EL USO DEL MIMEÓGRAFO FUE UN DESCUBRIMIENTO TRASCENDENTAL PARA LA CARRERA DE EUNICE. ASÍ NACIÓ ARCHIVO FANTASMA.
ADENTRARSE EN EL LADO OLVIDADO DE LA HISTORIA
En el año 2014 Eunice viajó hasta Xaltianguis, Guerrero, para iniciar un proyecto sobre las mujeres que se unieron a los grupos de autodefensa contra el narcotráfico. Le impresionó mucho ver a madres manejar armas para estar preparadas en caso de que alguien viniera a llevarse a sus hijos. Esas imágenes quedaron grabadas en su mente. Por eso, cuando leyó un artículo periodístico sobre mujeres que tuvieron un rol en la Revolución Mexicana pero que la historia condenó al olvido, se le ocurrió una idea.
Eunice comenzó a tocar puertas para buscar historias. Revisó el Archivo General de la Nación y el Archivo Histórico “Genaro Estrada” del Acervo Histórico Diplomático de la Secretaría de Relaciones Exteriores buscando cartas, artículos, fotografías y demás rastros documentales de Margarita Ortega, Andrea Villarreal, Sara Estela Ramírez, Elisa Acuña, Juana Belén Gutiérrez, María Talavera Brousse, Lucía Norman, Elizabeth Trowbridge y Ethel Duffy. Ellas no eran como los otros combatientes: eran ideólogas, casi todas publicaban periódicos de corte liberal. Su rol era más intelectual. Muchas vivieron el exilio. Eso la llevó a investigar sus historias.
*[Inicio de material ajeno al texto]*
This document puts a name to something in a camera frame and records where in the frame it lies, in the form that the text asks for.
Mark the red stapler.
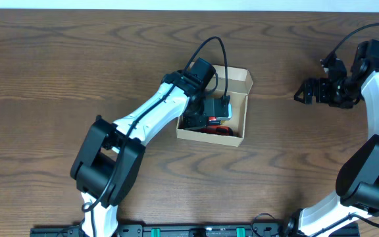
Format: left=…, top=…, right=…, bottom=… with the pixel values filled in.
left=207, top=117, right=222, bottom=126

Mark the red utility knife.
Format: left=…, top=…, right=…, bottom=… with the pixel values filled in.
left=197, top=126, right=234, bottom=136

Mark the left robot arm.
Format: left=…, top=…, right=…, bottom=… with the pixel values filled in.
left=70, top=58, right=217, bottom=236

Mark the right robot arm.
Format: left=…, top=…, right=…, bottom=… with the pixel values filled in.
left=280, top=39, right=379, bottom=236

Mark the cardboard box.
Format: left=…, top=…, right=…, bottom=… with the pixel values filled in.
left=176, top=65, right=253, bottom=147

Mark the black mounting rail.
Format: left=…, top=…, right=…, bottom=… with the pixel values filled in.
left=30, top=223, right=361, bottom=237

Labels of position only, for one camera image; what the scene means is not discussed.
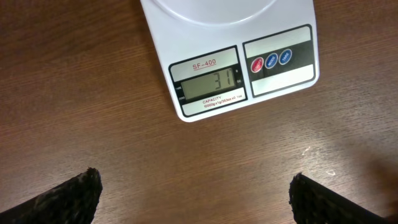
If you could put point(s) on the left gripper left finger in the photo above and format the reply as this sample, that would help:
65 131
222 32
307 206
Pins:
74 201

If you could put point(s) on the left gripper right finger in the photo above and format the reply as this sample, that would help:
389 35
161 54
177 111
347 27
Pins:
311 203

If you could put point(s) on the white digital kitchen scale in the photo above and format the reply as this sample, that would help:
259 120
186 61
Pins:
221 55

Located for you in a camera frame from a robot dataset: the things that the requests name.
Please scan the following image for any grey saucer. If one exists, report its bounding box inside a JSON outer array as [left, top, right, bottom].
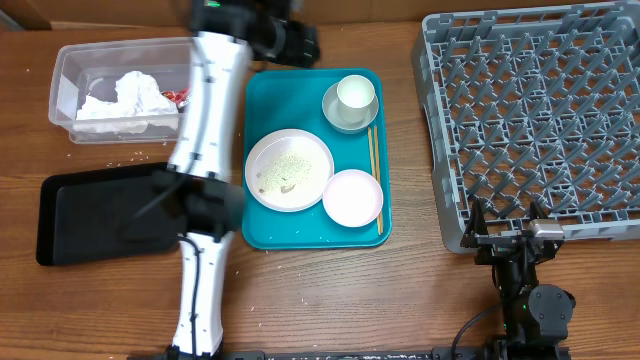
[[322, 83, 379, 134]]

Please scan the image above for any black tray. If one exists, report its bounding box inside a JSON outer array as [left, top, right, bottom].
[[36, 162, 186, 266]]

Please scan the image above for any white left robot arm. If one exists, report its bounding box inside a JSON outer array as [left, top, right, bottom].
[[144, 0, 320, 359]]

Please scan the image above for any white napkin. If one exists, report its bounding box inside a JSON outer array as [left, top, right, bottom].
[[115, 71, 178, 130], [73, 96, 148, 133]]

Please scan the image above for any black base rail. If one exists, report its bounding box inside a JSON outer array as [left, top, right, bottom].
[[219, 346, 489, 360]]

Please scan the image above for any teal serving tray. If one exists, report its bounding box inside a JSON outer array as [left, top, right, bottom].
[[242, 68, 393, 250]]

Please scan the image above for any clear plastic bin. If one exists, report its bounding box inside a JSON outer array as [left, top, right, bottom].
[[48, 37, 191, 144]]

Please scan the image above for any white cup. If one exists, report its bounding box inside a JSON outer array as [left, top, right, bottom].
[[336, 75, 376, 123]]

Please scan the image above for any large white plate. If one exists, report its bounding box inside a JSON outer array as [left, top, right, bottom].
[[244, 129, 334, 212]]

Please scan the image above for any left wooden chopstick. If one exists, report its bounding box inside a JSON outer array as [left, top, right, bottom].
[[368, 127, 383, 235]]

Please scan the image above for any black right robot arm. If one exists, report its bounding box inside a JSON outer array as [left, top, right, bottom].
[[450, 196, 576, 360]]

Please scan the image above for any grey dishwasher rack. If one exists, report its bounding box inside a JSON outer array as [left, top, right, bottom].
[[411, 1, 639, 253]]

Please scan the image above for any small white bowl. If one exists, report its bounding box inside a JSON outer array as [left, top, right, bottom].
[[322, 169, 384, 228]]

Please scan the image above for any red snack wrapper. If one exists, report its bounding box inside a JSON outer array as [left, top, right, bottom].
[[162, 88, 190, 110]]

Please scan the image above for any right wooden chopstick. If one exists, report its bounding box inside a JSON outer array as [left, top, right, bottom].
[[372, 125, 384, 235]]

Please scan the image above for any wooden chopstick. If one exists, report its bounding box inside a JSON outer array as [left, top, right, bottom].
[[372, 125, 384, 235], [368, 127, 383, 235]]

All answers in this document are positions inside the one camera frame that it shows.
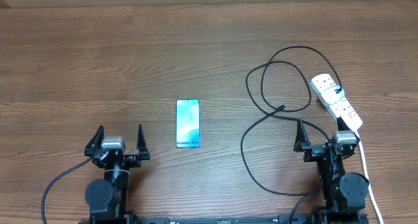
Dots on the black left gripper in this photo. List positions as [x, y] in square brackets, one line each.
[134, 160]

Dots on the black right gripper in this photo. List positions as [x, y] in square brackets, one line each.
[313, 150]

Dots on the Galaxy S24 smartphone blue screen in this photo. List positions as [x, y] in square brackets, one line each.
[188, 130]

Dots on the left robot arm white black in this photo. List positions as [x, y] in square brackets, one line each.
[107, 197]

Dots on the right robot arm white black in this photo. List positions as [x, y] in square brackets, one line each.
[344, 193]

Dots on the white charger plug adapter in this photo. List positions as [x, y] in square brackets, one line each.
[331, 95]

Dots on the white power strip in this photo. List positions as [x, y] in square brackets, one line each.
[340, 109]

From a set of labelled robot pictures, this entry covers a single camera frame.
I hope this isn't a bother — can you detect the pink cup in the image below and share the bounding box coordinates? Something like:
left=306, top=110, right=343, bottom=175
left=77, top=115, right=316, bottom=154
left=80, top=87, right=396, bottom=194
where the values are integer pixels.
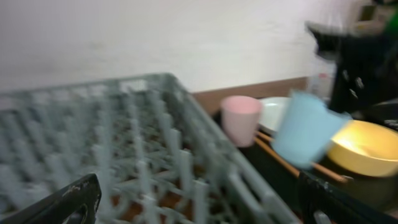
left=221, top=95, right=262, bottom=147

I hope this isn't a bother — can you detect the left wooden chopstick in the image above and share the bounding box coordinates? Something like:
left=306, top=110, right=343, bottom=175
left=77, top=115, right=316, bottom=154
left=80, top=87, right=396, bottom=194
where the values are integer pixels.
left=254, top=138, right=300, bottom=178

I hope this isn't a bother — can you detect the wooden chopstick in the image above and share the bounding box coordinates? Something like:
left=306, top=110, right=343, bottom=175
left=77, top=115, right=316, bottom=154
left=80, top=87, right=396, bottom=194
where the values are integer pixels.
left=256, top=131, right=349, bottom=183
left=254, top=138, right=300, bottom=178

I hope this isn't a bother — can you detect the yellow bowl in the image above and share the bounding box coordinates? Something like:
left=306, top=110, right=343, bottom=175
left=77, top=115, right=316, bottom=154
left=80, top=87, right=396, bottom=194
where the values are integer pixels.
left=327, top=120, right=397, bottom=177

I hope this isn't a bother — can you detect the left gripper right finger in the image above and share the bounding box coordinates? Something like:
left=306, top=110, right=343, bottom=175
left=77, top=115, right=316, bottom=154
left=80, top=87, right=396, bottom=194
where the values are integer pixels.
left=297, top=171, right=397, bottom=224

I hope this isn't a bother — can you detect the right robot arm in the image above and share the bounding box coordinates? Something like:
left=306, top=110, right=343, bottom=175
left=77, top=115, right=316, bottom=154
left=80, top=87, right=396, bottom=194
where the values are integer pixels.
left=305, top=1, right=397, bottom=113

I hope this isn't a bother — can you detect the blue cup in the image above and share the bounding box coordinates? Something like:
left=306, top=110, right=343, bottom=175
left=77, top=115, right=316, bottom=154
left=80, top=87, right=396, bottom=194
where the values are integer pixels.
left=271, top=90, right=351, bottom=169

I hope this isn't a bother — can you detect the clear plastic bin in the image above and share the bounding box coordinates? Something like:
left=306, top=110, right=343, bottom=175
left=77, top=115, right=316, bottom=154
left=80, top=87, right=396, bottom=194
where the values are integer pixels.
left=307, top=58, right=336, bottom=101

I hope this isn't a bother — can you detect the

Eunice encontró una realidad cruel: es poquísima la información disponible de ellas. Halló cartas y fotografías desgastadas. Encontró un imaginario visual. Al darles un orden, además de darles una voz, hizo una protesta contra el tiempo. Suciedad y papel roído: esa fue la estética utilizada en el libro que creó, Desandar, que pretende acompañar su andar de forma poética. El mimeógrafo colaboró con ese tono. La publicación se hizo con Gato Negro Editores en septiembre del 2025. Se han realizado lecturas performáticas en Casa Verdi y en Casa Lago UNAM. Además de las imágenes, también tiene textos propios, de Vivian Abenshushan y de Ainhoa Suárez.

“Conocerlas fue también reconocer mi propio proceso como madre y reconectar con las historias de sus hijas que perdieron y murieron tan jóvenes” escribe Eunice en el prólogo. Ella tiene una niña de seis años.
—¿Dirías que haces “archivo ficción”?
—Sí. En el caso de estas mujeres anarquistas, al no existir documentos sobre sus vidas más allá de publicaciones y cartas, no hay un registro que avale su paso por la historia. Esa ausencia las condenó a la invisibilidad. La historiografía les debe mucho. Como parte de un proceso histórico, numerosas mujeres han quedado fuera. La ficción me permite llenar huecos, pero también aportar a la historia feminista.